So sieht die Zukunft medizinischer Kongresse aus

Feldkirch, 2. und 3. Mai 2019, Hebammenkongress

Die Schlechtwetterfront ließ sich einen ganzen Tag Zeit und schenkte den BesucherInnen des Hebammenkongresses einen strahlend sonnigen ersten Tag in Feldkirch. Das Montforthaus – ein beeindruckender Rahmen für den Kongress – zeigte sich von seiner besten, lichtdurchfluteten Seite. Das Team der ÖHG Landesgeschäftsstelle Vorarlberg hatte mit 200 BesucherInnen – Hebammen, ÄrztInnen und PsychotherapeutInnen – gerechnet, fast doppelt so viele folgten der Einladung. „Zum Luaga, Losna, Lerna und Wohlfühla“ hieß das Motto des Kongresses – und die Gastgeberinnen hielten jedes einzelne dieser Versprechen. 

Der erste Vortragende, Christoph Brezinka, Univ.Klinik für Gynäkologische Endokrinologie und Reproduktionsmedizin an der Frauenklinik Innsbruck, zeigte sich vom Hebammenkongress und von der mutigen Planung beeindruckt: „Gut ausgewählte Vorträge mit ausreichend Zeit für Diskussion danach und genug Pausen zum Austausch mit den KollegInnen. So sieht die Zukunft solcher Kongresse aus!“. In seinem Vortrag präsentierte er mögliche Auswirkungen der ART/IVF auf das kindliche Outcome und sprach über den Wandel in der Reproduktionsmedizin, z.B.: bei der Anzahl der eingesetzten Embryonen.

Eines der Highlights der wissenschaftlichen Vorträge war der Beitrag von Franz Kainer, Chefarzt der Abteilung für Geburtshilfe und Pränatalmedizin an der Klinik Hallerwiese in Nürnberg. Er sprach direkt ins Hebammenherz, mit seinem Vortrag über die Physiologie der Beckenendlage. „Halten-Hebeln-Rotieren“ ist eine Message für die spontane Beckenendlagengeburt. Kainer fordert, dass diese wieder mehr in der Hebammen- und Ärzteausbildung integriert werde, damit man die Angst davor verliert. Dem Wunsch der Frau nach einer Spontangeburt kann oft nicht nachgekommen werden, da es am Nichtkönnen der Ärzte scheitert.

Ebenfalls ein im Hebammenalltag wichtiges Thema behandelte Georg Pfanner, Abteilung für Anästhesiologie und Intensivmedizin am Landeskrankenhaus Feldkirch: Die Hebamme sieht rot – PPH. Zu beachten sind die 4 T: Tonus – Trauma – Tissue – Thrombin. Pfanner plädiert für eine gute Zusammenarbeit von Gynäkologen, Hebammen und Anästhesisten. 

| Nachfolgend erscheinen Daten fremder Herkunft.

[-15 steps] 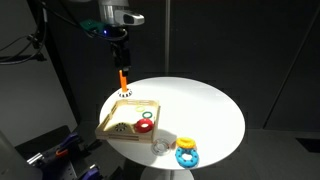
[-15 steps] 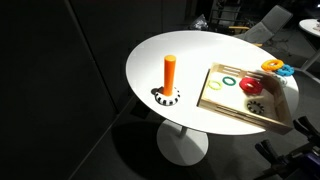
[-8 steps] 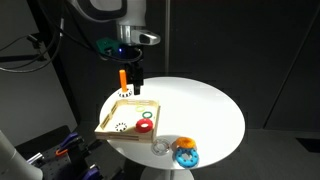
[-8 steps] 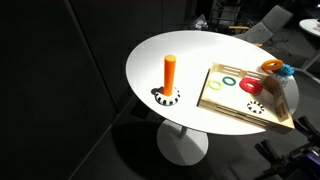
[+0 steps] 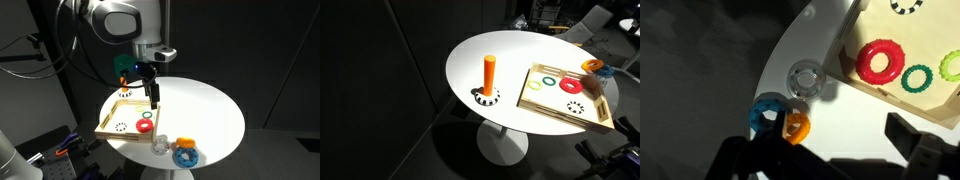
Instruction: Pick up the clear ring from the table and place it in the wooden tray
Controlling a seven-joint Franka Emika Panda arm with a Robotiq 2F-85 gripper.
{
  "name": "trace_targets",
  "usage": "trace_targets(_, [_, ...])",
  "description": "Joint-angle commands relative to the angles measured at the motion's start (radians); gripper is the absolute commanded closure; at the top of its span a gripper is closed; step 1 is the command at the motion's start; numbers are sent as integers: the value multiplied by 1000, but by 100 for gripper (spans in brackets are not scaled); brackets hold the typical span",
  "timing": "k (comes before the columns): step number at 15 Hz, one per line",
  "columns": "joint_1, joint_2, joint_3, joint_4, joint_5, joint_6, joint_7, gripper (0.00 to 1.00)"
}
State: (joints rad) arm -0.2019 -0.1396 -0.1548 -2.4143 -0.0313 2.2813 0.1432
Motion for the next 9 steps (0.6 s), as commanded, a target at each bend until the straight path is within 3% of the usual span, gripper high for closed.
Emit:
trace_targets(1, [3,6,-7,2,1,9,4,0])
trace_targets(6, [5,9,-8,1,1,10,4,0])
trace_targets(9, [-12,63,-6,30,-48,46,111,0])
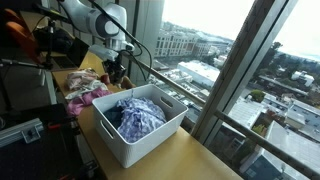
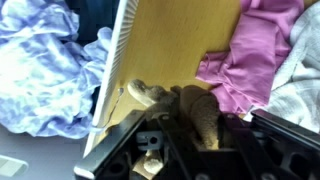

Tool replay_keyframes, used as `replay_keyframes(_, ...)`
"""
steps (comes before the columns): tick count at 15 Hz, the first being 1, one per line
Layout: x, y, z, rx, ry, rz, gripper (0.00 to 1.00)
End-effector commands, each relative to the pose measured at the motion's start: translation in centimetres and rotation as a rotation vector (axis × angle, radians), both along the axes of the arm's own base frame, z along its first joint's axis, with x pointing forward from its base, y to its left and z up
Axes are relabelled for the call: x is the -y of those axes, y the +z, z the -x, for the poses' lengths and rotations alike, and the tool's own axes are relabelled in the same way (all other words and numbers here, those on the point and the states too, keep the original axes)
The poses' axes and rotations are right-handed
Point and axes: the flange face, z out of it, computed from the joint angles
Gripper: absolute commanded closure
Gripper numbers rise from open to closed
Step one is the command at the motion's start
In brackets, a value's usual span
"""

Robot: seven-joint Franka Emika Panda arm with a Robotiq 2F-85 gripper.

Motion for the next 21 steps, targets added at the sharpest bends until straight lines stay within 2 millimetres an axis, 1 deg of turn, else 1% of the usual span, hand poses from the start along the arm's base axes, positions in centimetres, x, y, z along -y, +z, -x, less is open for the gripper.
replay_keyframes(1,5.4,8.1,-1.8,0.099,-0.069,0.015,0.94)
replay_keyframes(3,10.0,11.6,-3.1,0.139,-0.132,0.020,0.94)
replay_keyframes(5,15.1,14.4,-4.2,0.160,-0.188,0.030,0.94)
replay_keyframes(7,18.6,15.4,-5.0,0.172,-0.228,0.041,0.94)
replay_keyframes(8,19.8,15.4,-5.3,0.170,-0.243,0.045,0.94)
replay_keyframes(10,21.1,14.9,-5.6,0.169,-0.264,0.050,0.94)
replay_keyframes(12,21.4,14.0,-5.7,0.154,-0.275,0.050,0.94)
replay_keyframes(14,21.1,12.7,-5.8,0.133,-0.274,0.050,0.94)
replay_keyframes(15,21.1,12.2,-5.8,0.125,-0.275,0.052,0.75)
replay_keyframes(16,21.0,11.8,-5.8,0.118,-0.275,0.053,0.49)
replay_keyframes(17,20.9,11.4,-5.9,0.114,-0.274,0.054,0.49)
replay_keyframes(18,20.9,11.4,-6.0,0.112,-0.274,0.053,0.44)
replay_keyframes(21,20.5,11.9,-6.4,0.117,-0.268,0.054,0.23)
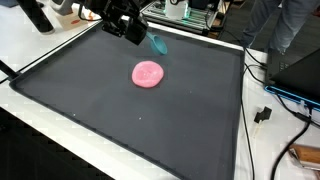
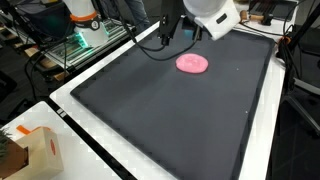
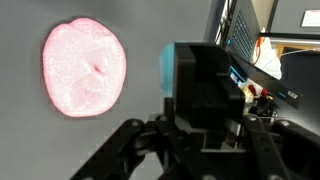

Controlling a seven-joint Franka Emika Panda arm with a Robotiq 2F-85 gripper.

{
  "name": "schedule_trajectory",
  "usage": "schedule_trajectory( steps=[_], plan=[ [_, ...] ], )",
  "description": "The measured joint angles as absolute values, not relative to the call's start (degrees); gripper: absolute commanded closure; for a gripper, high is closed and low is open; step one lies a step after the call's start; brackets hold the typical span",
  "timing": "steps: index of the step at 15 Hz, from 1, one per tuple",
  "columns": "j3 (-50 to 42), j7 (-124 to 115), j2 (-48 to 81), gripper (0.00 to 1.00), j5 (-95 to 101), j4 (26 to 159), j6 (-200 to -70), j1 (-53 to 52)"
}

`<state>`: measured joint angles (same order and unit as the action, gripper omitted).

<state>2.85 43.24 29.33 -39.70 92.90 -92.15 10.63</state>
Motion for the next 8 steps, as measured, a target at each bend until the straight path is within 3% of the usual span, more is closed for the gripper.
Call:
schedule_trajectory(
  steps=[8],
  plan=[
    [3.04, 43.87, 34.42, 0.75, -39.93, 91.75, -97.56, 10.56]
  ],
)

Christiane Schwarz, Leiterin des Hebammenstudiengangs an der Universität zu Lübeck, eröffnete ihren Vortrag mit vielen Fragen: Wozu normal bzw. physiologisch entbinden? Was ist eine gesunde Geburt? Kann eine Geburt im Liegen eine gesunde Geburt sein? Mit PDA? Kann eine PDA eine gesunde Geburt überhaupt erst ermöglichen? Ist die Frage „Geht es Ihnen gut?“ schon eine Intervention? Was heißt interventionsarm? Und sie kam zu dem Schluss, dass es um die Vermeidung von frühen Interventionen geht und darum, die Wünsche der Frau wahrzunehmen und darauf einzugehen, im Einklang mit der Sicherheit (d.h. unter Verwendung von guten internationalen Leitlinien). Schwarz hielt auch den Schlussvortrag des Kongresses – „The first cut is the deepest“ – und belegte, dass Kinder vom späten Abnabeln profitieren.

Weitere interessante Vorträge kamen von Hebamme Patricia Gruber (Der Notfall aus der Sicht der Frau), OÄ Dr. Evi Reinstadler (Trauma Beckenboden), Hebamme Eva-Maria Schwaighofer (Saluto Physiologie), Mag.Dr. Manuela Werth (Psychologie der Geburt), Prof.Dr. Mechthild Groß (Wie lange ist lang? Eine kritische Betrachtung von Studien zur Dauer der Geburt) und Klaus Käppeli, Heilpädagoge und Psychologe (Geburt aus der Gesundheit). 

Ein erfreuliches Detail zum Schluss: Der Eisverkauf sammelte insgesamt 680,13 Euro an Spenden für die „Pusteblume“ in Wels.